What’s fascinating is the three-year rising pattern relative to other commodities that emerges when you focus on the bars. Over the past 10 years, gold has risen in position compared with the others for three years in a row, then fallen in relative position in the fourth year before repeating the cycle. Will it follow the same pattern and be in the top half of the Periodic Table in 2013?
2. Gold Should Remain A Hot Commodity In 2013
Considering the global easing cycle and the continuous running of monetary printing presses, I believe the Fear Trade will continue to be a driver of gold over the next several months.

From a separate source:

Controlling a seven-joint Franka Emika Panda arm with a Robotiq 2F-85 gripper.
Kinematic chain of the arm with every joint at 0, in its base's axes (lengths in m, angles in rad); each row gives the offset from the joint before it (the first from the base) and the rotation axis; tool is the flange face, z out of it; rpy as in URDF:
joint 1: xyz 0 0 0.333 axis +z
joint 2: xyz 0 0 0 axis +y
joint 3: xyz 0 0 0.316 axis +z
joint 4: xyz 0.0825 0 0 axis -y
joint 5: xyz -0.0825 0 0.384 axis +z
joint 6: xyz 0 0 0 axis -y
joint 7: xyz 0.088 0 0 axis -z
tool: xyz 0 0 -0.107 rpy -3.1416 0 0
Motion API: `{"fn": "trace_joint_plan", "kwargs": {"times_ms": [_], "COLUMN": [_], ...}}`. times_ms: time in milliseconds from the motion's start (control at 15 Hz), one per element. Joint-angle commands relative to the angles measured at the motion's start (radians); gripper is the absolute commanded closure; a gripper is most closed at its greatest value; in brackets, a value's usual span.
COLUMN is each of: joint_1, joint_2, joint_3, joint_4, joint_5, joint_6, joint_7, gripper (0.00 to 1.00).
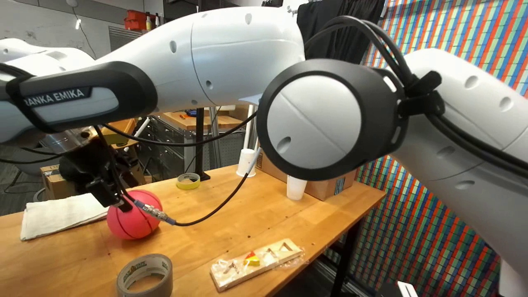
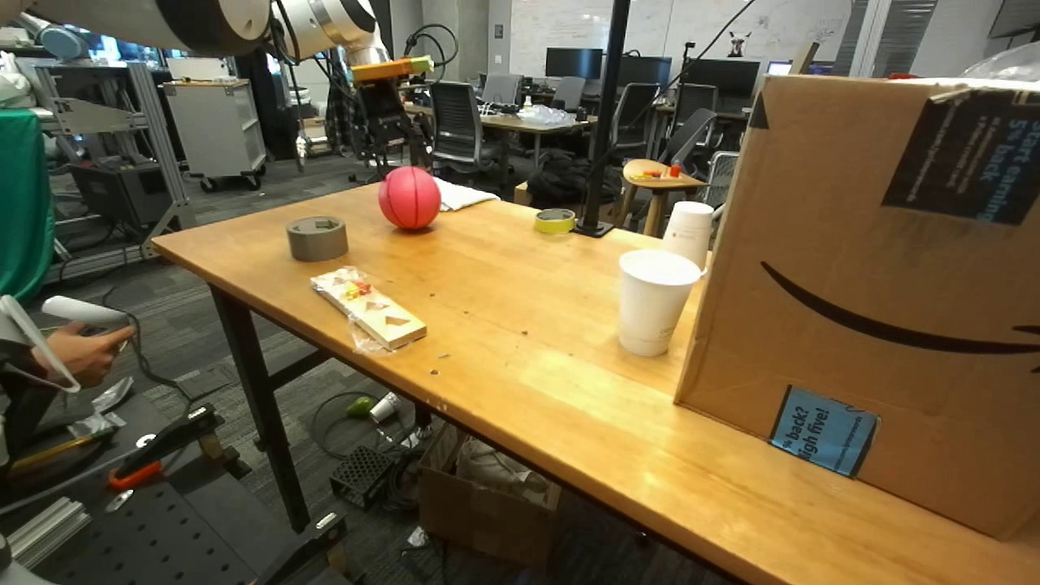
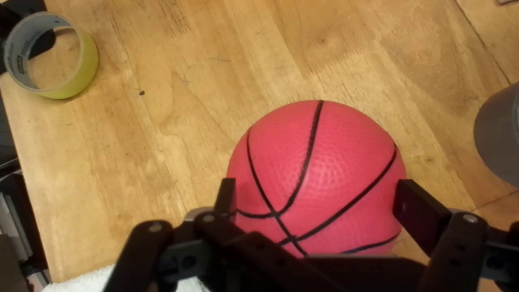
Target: Put the white ball in the cup, then place the basketball on the tape
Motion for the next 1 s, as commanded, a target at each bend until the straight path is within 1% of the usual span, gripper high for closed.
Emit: {"fn": "trace_joint_plan", "kwargs": {"times_ms": [0, 67, 133, 200, 267, 467, 733, 867, 933], "joint_1": [0.024, 0.023, 0.023, 0.02, 0.005, -0.017, -0.059, -0.08, -0.092], "joint_2": [0.044, 0.049, 0.053, 0.057, 0.048, 0.037, 0.026, 0.003, -0.024], "joint_3": [-0.065, -0.073, -0.08, -0.083, -0.06, -0.042, -0.017, -0.001, 0.016], "joint_4": [0.088, 0.094, 0.099, 0.102, 0.083, 0.069, 0.051, 0.031, 0.011], "joint_5": [0.002, 0.006, 0.01, 0.016, 0.003, 0.042, 0.123, 0.169, 0.201], "joint_6": [-0.015, -0.019, -0.024, -0.029, -0.028, -0.049, -0.088, -0.106, -0.114], "joint_7": [-0.07, -0.078, -0.085, -0.092, -0.086, -0.089, -0.087, -0.078, -0.076], "gripper": [0.0, 0.06, 0.24, 0.32, 0.42, 0.65, 0.91, 0.96, 0.96]}}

Take a look at the projected rise in the balance sheets as a percent of GDP from the European Central Bank, the Bank of Japan, the Federal Reserve and the Bank of England over 2013. The ECB is estimated to have a balance sheet that is nearly 50% of its
GDP by the end of the year. The Bank of Japan is right behind the ECB, with its balance sheet projected to be nearly 35% of GDP. As Mike Shedlock of Mish’s Global Economic Trend Analysis said, “The race is on to see which central bank can load up its balance sheet with the most garbage the fastest.”

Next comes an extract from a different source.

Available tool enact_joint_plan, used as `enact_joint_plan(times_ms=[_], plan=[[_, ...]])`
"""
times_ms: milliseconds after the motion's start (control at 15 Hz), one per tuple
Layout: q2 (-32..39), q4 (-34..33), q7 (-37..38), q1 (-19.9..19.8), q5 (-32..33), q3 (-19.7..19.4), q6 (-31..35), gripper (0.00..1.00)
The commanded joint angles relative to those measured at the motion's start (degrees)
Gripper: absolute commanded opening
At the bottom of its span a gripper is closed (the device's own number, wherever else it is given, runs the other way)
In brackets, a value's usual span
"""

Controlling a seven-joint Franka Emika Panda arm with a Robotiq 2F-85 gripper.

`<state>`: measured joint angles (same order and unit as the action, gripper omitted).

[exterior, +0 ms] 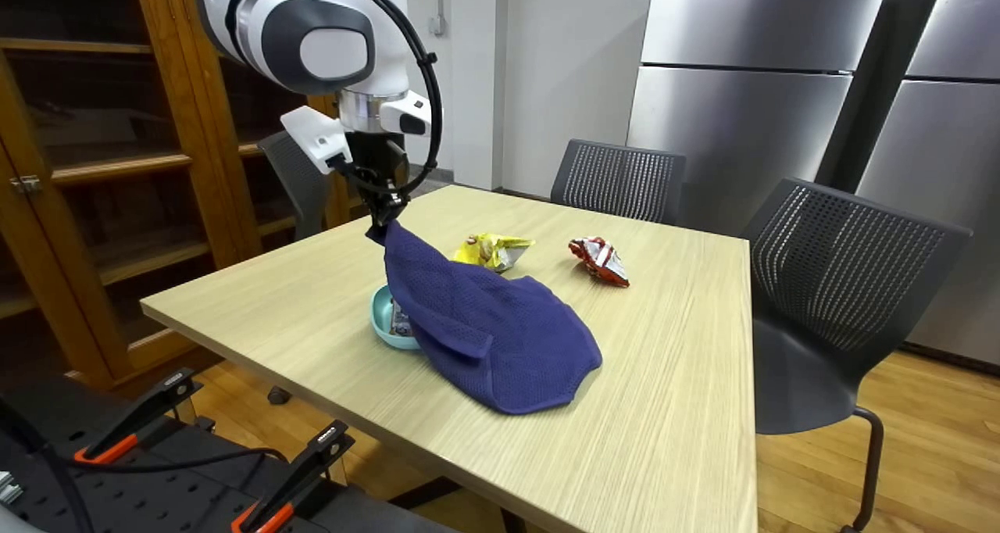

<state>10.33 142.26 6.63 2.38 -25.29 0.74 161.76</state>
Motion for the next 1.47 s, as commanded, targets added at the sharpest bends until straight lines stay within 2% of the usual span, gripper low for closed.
enact_joint_plan(times_ms=[0,400,733,800,933,1400], plan=[[-1.1,1.0,7.6,1.8,5.8,0.1,1.2,0.01],[-2.3,2.6,17.2,5.8,13.3,0.1,1.0,0.01],[-1.1,1.8,18.9,6.5,16.1,-0.3,0.6,0.03],[-0.9,1.7,18.9,6.4,16.2,-0.2,0.4,0.28],[-1.1,1.8,19.1,6.3,16.6,-0.3,0.4,0.34],[-2.5,2.6,20.2,6.3,17.6,-0.6,0.7,0.86]])
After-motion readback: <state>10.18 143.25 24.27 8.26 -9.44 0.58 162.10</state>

My friend Ian McAvity also summed it up well in his Deliberations on World Markets: “Gauging from the panicky actions of the major central banks, I would still prefer to own gold than their paper.” With the monetary printing presses warm and real interest rates in the red, gold will likely glimmer for another year.
3. Gold Is The Least Volatile Commodity On The Table
Given the fact that every gold move is analyzed and dissected by the media, it may surprise you that this precious metal was actually the least volatile of the 14 commodities. Its rolling 12-month standard deviation (sigma) over the past 10 years has been 14%, compared to the most volatile commodity, (nickel), which has a rolling 12-month sigma of nearly 60%.

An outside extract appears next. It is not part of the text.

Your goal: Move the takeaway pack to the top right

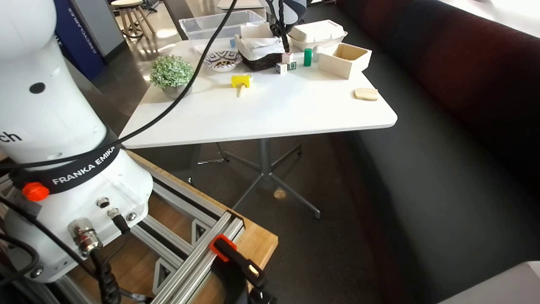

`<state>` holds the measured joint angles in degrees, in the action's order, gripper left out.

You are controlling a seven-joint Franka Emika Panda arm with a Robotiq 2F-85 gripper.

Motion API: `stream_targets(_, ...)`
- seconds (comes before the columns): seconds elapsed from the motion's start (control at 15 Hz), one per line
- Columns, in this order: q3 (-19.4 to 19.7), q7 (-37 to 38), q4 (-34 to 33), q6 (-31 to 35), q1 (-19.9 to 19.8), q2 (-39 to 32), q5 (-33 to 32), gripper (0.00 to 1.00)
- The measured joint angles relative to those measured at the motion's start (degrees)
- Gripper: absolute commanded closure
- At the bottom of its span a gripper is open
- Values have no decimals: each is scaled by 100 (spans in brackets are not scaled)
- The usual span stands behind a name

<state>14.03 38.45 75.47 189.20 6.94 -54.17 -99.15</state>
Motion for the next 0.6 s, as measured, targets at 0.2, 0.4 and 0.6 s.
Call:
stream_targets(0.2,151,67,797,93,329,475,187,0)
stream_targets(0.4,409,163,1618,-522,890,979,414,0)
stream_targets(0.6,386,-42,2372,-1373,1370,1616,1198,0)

Here’s another way to look at the surprisingly low volatility of gold. Take a look at the frequency of 10% moves up or down over any 20 trading days. The metal is only slightly more volatile than the S&P 500. Gold companies, crude oil and the MSCI Emerging Markets Index have all experienced more up-and-down moves than gold.
Whereas card counting at a blackjack table can get you booted from casinos and barred for life, as an investor you are allowed to take full advantage of counting the 10% moves.
Over 2013, you can count on gold moving in either direction, so even if the metal experiences extreme volatility to the downside, regardless of what the headlines report, Investor Alert readers know that any dip in price offers potential buying opportunities. Keep in mind, though, that it’s prudent to invest only 5% to 10% of your total portfolio in gold and gold stocks.
4. The Last 4 Years Were Better Than You Thought
Recently, I showed how the S&P 500 Index and gold bullion significantly outperformed the iShares Core Total US Bond ETF. Many investors asked about gold stock performance. As you can see below, the NYSE Arca Gold BUGS Index (HUI) experienced quite a gain, increasing more than 50% on a cumulative basis since the beginning of 2009. Both considerably outperformed the bond investment.